> **Work request**:
Of the entries below, return only those lines from the line with "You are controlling" to the line with "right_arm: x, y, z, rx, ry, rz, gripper", exactly, both included.

=== The data ===

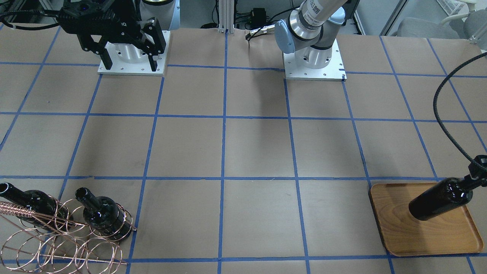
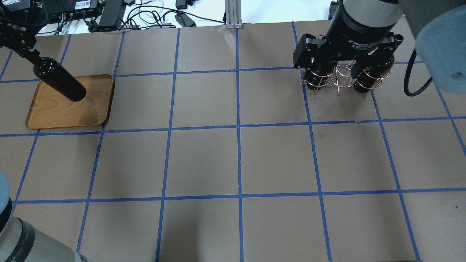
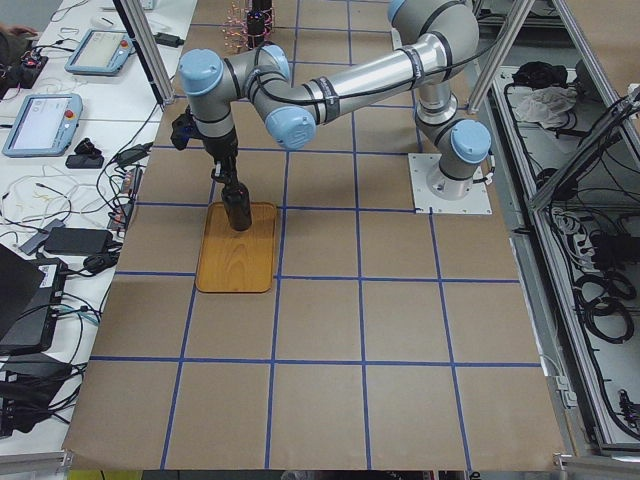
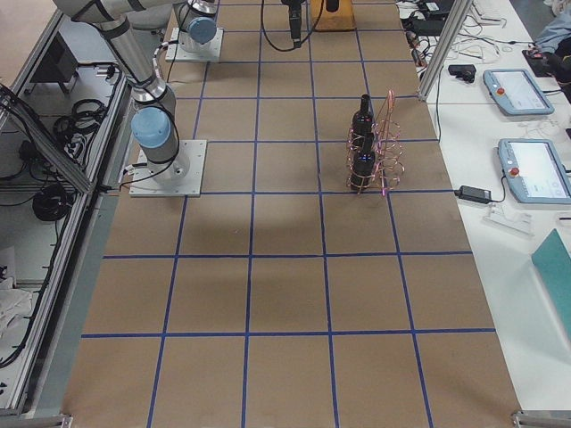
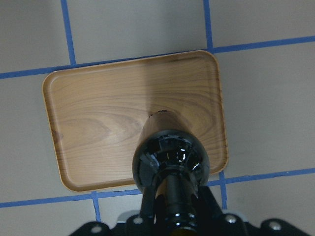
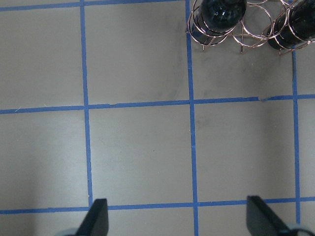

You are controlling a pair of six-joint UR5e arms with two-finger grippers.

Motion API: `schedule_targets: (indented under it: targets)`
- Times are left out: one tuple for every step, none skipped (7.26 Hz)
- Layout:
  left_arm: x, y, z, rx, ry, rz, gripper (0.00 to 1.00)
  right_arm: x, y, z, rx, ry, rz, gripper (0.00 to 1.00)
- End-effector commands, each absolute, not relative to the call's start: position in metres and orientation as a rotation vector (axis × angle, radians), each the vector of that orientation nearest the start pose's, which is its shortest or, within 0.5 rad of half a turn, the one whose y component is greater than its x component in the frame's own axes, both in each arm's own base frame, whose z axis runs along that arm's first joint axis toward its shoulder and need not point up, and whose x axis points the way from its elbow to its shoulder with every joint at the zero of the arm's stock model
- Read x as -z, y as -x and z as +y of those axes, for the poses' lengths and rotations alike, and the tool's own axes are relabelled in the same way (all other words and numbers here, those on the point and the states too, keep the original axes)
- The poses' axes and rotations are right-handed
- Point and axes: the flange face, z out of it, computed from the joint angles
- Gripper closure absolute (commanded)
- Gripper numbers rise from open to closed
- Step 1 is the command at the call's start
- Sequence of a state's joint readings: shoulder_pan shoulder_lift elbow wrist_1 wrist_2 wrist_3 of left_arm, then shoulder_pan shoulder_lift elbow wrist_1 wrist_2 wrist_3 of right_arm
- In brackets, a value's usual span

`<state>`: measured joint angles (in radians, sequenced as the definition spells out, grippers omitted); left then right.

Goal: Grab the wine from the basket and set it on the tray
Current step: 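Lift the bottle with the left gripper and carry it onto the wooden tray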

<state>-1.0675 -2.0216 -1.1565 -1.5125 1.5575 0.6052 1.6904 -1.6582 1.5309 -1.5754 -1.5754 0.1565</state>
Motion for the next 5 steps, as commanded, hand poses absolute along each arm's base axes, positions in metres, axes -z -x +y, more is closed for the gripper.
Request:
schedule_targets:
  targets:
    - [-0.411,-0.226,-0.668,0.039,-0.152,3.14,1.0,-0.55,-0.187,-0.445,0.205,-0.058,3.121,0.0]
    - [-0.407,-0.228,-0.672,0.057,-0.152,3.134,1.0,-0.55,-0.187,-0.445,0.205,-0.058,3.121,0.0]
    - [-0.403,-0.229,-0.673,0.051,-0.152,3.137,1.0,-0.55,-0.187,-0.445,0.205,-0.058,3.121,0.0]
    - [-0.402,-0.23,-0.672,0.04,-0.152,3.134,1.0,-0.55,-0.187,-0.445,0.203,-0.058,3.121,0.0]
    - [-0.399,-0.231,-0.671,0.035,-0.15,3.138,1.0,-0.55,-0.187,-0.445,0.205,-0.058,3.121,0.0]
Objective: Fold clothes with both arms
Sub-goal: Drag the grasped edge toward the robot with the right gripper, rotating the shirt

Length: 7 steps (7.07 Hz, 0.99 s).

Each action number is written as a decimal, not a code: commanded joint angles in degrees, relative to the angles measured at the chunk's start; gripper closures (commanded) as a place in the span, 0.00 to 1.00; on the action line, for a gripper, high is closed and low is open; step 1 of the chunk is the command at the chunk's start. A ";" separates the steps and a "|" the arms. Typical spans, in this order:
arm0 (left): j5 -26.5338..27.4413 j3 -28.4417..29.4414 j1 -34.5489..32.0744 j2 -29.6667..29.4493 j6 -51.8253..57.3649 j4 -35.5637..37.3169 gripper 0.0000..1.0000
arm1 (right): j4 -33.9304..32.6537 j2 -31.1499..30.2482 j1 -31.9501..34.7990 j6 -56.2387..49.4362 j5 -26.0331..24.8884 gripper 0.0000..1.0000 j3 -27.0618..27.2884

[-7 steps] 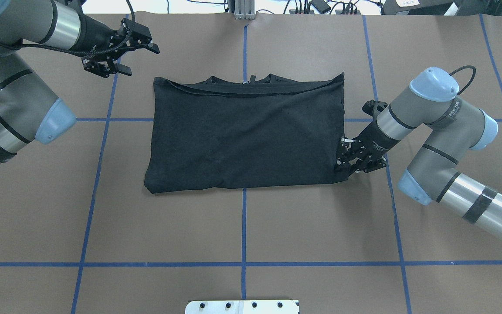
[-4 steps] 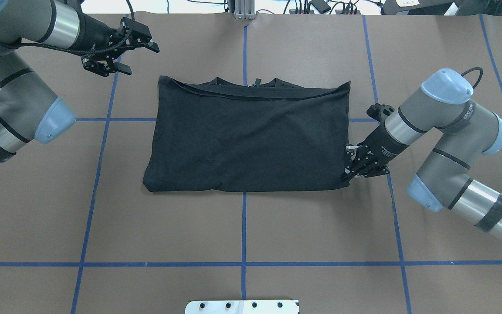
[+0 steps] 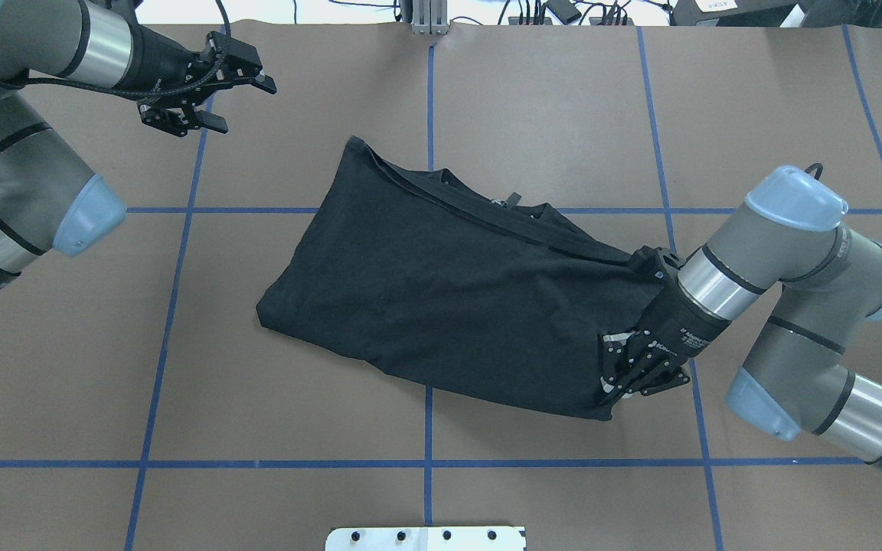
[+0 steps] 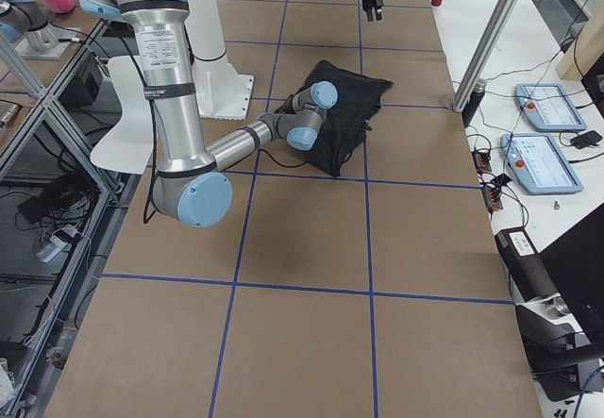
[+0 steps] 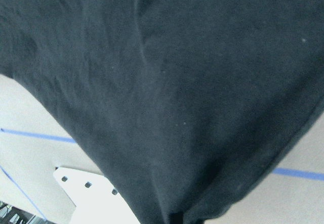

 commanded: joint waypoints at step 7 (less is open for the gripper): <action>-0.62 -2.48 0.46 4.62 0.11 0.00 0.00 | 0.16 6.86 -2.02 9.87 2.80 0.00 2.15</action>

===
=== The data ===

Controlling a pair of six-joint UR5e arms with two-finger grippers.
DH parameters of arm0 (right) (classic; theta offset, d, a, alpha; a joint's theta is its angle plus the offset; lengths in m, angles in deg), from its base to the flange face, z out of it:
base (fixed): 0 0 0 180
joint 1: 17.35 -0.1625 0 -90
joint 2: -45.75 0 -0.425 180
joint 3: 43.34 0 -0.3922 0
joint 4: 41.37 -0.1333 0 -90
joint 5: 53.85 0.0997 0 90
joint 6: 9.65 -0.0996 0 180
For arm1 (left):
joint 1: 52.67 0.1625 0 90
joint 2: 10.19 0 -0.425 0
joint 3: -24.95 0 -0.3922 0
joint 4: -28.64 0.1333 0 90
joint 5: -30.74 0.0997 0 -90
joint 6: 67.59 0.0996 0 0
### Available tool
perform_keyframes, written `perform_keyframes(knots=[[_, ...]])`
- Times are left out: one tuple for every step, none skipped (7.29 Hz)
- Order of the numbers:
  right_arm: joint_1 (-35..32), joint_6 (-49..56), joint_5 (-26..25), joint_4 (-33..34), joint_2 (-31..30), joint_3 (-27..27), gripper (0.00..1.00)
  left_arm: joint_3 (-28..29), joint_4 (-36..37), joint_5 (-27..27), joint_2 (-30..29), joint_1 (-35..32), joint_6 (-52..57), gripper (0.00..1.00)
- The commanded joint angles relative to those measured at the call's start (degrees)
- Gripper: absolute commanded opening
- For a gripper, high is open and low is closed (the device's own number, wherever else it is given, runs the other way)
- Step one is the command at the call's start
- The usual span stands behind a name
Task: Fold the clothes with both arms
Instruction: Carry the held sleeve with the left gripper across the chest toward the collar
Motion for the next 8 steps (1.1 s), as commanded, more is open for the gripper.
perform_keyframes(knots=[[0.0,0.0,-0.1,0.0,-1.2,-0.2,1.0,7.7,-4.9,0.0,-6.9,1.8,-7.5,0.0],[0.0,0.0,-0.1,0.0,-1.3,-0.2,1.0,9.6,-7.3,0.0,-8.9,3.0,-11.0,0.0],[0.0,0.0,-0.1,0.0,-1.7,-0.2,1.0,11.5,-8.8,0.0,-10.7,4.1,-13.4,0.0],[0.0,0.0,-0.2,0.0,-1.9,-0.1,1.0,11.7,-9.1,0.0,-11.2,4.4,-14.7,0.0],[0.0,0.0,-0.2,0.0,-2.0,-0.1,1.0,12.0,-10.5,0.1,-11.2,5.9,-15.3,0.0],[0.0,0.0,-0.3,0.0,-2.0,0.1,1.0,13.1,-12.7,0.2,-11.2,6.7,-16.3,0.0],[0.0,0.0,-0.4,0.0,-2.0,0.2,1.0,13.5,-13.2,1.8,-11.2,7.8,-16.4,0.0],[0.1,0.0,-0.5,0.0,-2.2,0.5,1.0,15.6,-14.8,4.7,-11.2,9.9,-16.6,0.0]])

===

> **Solution**:
You are controlling a pair of six-joint UR5e arms with two-finger grippers.

Motion API: `schedule_targets: (indented under it: targets)`
- Times are left out: one tuple for every step, none skipped (7.26 Hz)
- Layout:
  left_arm: x, y, z, rx, ry, rz, gripper (0.00 to 1.00)
  right_arm: x, y, z, rx, ry, rz, gripper (0.00 to 1.00)

Nothing else is needed for this exercise.